**ACTIVITY**
Repeat the lines below exactly as written, please, from the line with "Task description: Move" to the line with "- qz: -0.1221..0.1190", both lines included, and no others.

START WORKING DATA

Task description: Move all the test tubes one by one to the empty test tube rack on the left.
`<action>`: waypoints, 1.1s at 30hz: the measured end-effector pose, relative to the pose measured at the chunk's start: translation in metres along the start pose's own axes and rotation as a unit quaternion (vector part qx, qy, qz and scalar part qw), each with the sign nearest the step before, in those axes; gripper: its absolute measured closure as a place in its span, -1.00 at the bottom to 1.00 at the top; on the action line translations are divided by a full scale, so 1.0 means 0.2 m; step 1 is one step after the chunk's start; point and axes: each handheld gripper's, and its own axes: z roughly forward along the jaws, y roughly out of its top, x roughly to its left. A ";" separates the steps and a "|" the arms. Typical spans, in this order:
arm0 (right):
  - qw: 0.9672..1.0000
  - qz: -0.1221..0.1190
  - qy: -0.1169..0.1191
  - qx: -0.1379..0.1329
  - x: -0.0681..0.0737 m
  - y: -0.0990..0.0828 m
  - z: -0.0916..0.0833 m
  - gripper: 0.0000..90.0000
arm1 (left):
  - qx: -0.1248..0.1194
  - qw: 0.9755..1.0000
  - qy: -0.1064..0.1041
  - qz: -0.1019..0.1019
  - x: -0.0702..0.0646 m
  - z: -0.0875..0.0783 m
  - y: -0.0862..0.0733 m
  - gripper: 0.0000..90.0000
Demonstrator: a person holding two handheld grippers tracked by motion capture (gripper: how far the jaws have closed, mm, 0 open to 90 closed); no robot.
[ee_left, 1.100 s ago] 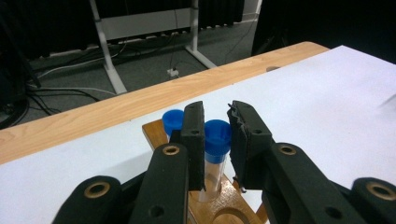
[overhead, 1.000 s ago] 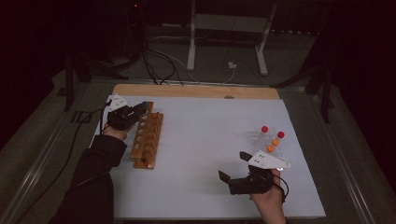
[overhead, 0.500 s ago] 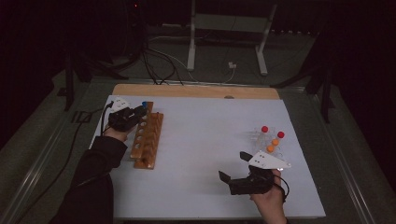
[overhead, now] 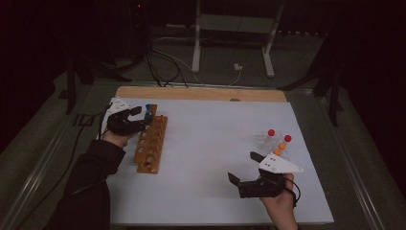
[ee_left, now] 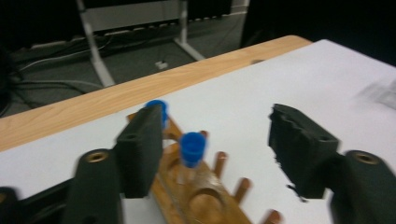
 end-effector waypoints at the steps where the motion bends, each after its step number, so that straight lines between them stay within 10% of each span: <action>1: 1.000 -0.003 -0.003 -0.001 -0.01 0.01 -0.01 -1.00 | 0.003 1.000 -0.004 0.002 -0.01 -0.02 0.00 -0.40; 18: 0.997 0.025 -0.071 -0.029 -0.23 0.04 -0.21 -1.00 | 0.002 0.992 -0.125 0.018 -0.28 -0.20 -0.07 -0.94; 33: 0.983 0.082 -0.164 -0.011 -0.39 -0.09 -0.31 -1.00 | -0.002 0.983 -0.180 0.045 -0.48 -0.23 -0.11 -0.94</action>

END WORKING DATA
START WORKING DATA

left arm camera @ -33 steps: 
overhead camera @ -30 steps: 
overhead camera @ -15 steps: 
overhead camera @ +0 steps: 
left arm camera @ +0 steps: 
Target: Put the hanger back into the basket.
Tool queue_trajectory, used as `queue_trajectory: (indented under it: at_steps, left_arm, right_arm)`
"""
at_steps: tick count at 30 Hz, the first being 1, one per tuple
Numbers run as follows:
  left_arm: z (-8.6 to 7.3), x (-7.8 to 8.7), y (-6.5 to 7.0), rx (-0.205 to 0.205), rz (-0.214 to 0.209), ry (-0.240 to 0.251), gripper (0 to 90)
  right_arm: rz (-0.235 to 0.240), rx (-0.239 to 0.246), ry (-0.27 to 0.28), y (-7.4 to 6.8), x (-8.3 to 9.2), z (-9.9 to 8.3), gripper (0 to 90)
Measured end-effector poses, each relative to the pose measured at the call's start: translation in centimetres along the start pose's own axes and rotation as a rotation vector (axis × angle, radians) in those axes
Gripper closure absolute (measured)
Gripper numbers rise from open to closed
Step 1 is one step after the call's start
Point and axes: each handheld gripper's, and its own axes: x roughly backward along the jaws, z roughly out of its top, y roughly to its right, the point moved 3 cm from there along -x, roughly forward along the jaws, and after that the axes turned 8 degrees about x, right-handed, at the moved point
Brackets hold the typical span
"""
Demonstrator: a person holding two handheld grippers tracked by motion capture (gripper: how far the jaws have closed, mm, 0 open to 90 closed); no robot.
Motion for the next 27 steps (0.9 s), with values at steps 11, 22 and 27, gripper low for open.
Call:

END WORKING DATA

**SOLVED PROBLEM**
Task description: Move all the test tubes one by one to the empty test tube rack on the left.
`<action>`: waypoints, 1.1s at 30hz: the measured end-effector pose, relative to the pose measured at the chunk's start: translation in metres along the start pose's own axes and rotation as a unit quaternion (vector part qx, qy, qz and scalar part qw), each with the sign nearest the step before, in those axes; gripper: its absolute measured closure as a place in its span, -1.00 at the bottom to 1.00 at the top; on the action line translations are divided by a full scale, so 1.0 means 0.2 m; step 1 is one step after the chunk's start; point and axes: each handheld gripper's, and its own axes: z roughly forward along the jaws, y roughly out of its top, x roughly to its left. A ";" separates the steps and a "|" the arms. Typical spans, in this order:
arm0 (right):
  - qw: 0.9672..1.0000
  - qz: -0.1221..0.1190

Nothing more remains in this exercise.